Other than the commerce deal, traders have reacted positively to the corporate’s sturdy third-quarter outcomes. The administration expects to exceed its earlier steerage for working revenue earlier than depreciation and amortisation (Ebitda) of ₹5,500–6,000 crore for FY26, backed by strong execution and increasing order guide.
ET BureauAs a part of its backward-integration technique, the corporate is establishing a ten Gigawatt (GW) ingot and wafer facility and increasing cell capability by one other 10GW, each focused to be operational by FY27. This may give it a completely built-in photo voltaic worth chain protecting polysilicon, ingots, wafers, cells and modules, decreasing dependence on imports and bettering margins.
The corporate’s order guide grew 28% sequentially to ₹60,000 crore within the December quarter, supported by an order pipeline exceeding 100 GW that gives multi-quarter income visibility.
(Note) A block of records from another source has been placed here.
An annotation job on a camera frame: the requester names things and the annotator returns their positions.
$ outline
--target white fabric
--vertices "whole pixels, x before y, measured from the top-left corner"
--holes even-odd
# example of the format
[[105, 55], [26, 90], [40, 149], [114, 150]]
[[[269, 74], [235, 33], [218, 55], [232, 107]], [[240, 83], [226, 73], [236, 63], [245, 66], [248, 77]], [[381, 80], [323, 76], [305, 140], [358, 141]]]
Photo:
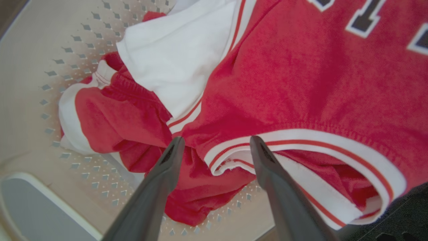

Round 65% of the order guide is worldwide, whereas home orders are more and more skewed in direction of highermargin segments, together with home content material requirement (DCR) modules, that are photo voltaic panels manufactured in India utilizing domestically sourced elements and command a pricing premium.
The corporate additionally plans to broaden into associated areas resembling battery vitality storage techniques (BESS), inverters, and inexperienced hydrogen. It’s establishing a 20-gigawatt-hour BESS manufacturing facility that’s anticipated to be prepared by FY28. Within the December quarter, it raised round ₹1,000 crore in fairness to fund lithium-ion cell and battery-pack plant.
In inexperienced hydrogen, the corporate intends to construct a 1GW electrolyser manufacturing facility supported by production-linked incentives of ₹444 crore. The venture, with deliberate capital expenditure of ₹676 crore, is predicted to be commissioned by FY27.To adjust to US non-Chinese language sourcing necessities, the corporate has invested $30 million in an Oman-based polysilicon facility, with manufacturing anticipated to start within the present quarter. That is anticipated to offer it a completely traceable, non-Chinese language provide chain, a key differentiator for its US enlargement.
For the Dember quarter, the corporate posted its highest-ever consolidated income of ₹7,565 crore, doubling year-on-year, whereas Ebitda surged threefold to ₹1,928 crore. Module manufacturing rose by 94% to succeed in a report 3.5GW and cell output touched 0.75GW from a near-zero base.
Following sturdy quarterly efficiency, PL Capital has raised the earnings estimate by 5.7% and 1.2% for FY27 and FY28 respectively. The broking agency has maintained a ‘Purchase’ ranking on the inventory with the next goal worth of ₹3,600 in contrast with ₹4,084 earlier implying an FY28 anticipated price-earnings (P/E) a number of of 21.